WHAT YOU HAVE TO DO: Excluding any images, copy all of the lines below precisely as written.

STORED DATA:
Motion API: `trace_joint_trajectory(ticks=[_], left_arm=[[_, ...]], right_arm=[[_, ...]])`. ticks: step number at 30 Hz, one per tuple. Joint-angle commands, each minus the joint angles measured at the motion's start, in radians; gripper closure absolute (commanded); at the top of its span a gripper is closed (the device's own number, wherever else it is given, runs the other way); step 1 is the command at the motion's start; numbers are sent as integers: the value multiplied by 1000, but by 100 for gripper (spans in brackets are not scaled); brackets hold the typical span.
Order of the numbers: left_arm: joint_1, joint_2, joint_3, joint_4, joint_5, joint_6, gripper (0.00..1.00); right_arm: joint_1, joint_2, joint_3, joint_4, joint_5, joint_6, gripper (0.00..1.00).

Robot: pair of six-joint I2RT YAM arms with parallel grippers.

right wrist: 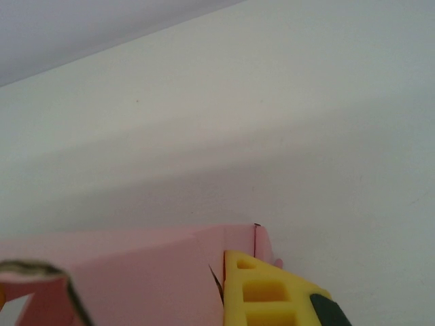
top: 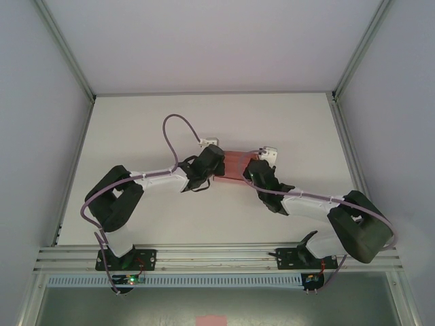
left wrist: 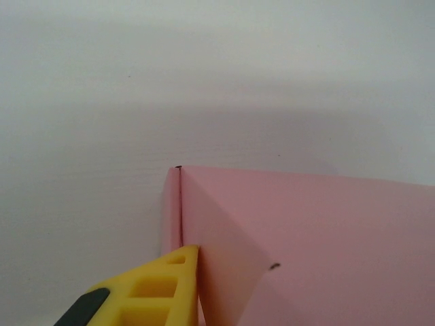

SOLUTION:
Motion API: `trace_joint_trajectory(ticks=[_], left_arm=[[_, ...]], right_arm=[[_, ...]])`. ticks: step number at 30 Hz, one per tuple. Joint-angle commands, each minus the joint angles measured at the motion's start, in radians; gripper closure absolute (commanded); at the top of its span a gripper is closed (the device's own number, wherever else it is given, runs the other way); step 1 is the command at the motion's start; numbers are sent as integers: the value multiplied by 1000, but by 100 for gripper (spans in brackets are not scaled); brackets hold the typical span.
Order of the numbers: left_arm: joint_1, joint_2, joint_3, joint_4, joint_5, joint_6, gripper (0.00..1.00); right_arm: joint_1, joint_2, joint_3, joint_4, joint_5, joint_6, gripper (0.00..1.00).

Robot: pair of six-joint I2RT YAM arms with parallel grippers.

right wrist: 
top: 
left wrist: 

This output has come to an end.